The goal of RegressionTables is that if you fully implement StatsAPI on your custom type, then RegressionTables should "just work". You point out at least one bug and an oversight in that, so thank you. There also might be a few exceptions to that, such as not relying directly on StatsAPI.coefnames, but there should be a good reason (allowing labels on individual parts of interaction terms and changing how interactions are displayed). Even for these exceptions, RegressionTables should ideally still rely on the some other API in some way (those functions rely on StatsModels.formula).

More generally, StatsAPI is the standard throughout Julia and allows interopability between packages. For example, if you had some other package that calculated some result on your custom regression model, it would probably rely on StatsAPI to do so. Then you would only need to implement one API and both the statistics package and RegressionTables would work. If you only want to implement RegressionTables, it is not as necessary to implement StatsAPI, but the goal is that you would just need to do it once.

The bug and the oversight:

Finally, there are a few places where the documentation refers to the StatsModels API. This is sort of fuzzy because the StatsModels API generally implements StatsAPI (with some exceptions, formula is a StatsModels item). I am happy to take suggestions on making the documentation clearer/more precise.

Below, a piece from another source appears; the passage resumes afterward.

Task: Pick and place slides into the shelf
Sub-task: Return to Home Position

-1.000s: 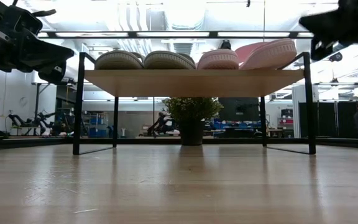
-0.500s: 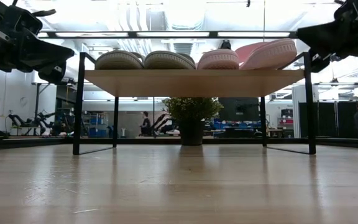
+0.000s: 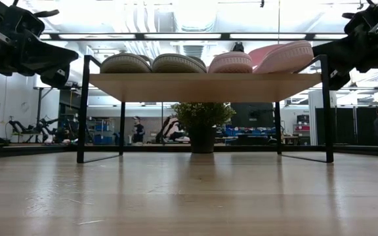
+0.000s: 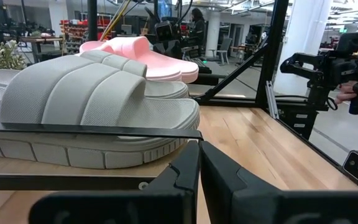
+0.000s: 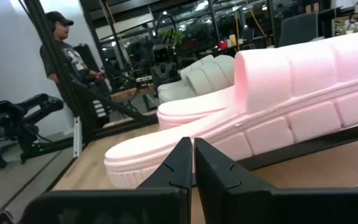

jsimons8 commented 5 months ago

Great, thank you so much! Once I get this done, I will write a little help file for people to use this based on my experiences and it would be good if that could be integrated into the documentation. It's a great package and it would be nice to see more statisticians use it.

Re: confidence intervals, I got them to work with this line:

function RegressionTables.ConfInt(m::Attempt.FixedVarianceLocalLevel, k::Int; level=0.95, standardize=false, vargs...)
    RegressionTables.ConfInt((1,3))
end

where the tuple for now is a placeholder of course.

junder873 commented 5 months ago

I definitely appreciate any help with the documentation!

junder873 commented 5 months ago

Both of those issues you pointed out should be fixed on the latest version.

jsimons8 commented 5 months ago

Ok, so I can use the confidence interval API

function StatsAPI.confint(m::MyModel; level::Real = 0.95)
    hcat([1],[3])
end

where the function must return a $k \times 2$ matrix? for $k$ the number of parameters?

StatsAPI.bic

for the Bayesian information criterion?

junder873 commented 5 months ago

On v0.7.5, it should (please let me know if it doesn't).

Just as a clarification though, the StatsAPI.confint is expecting a matrix with nrow = length(coef), so

function StatsAPI.confint(m::MyModel; level::Real=0.95)
    hcat(fill(1, length(coef(m)), fill(3, length(coef(m)))
end

Will not cause errors.

jsimons8 commented 5 months ago

I can confirm that using the StatsAPI.confint works now.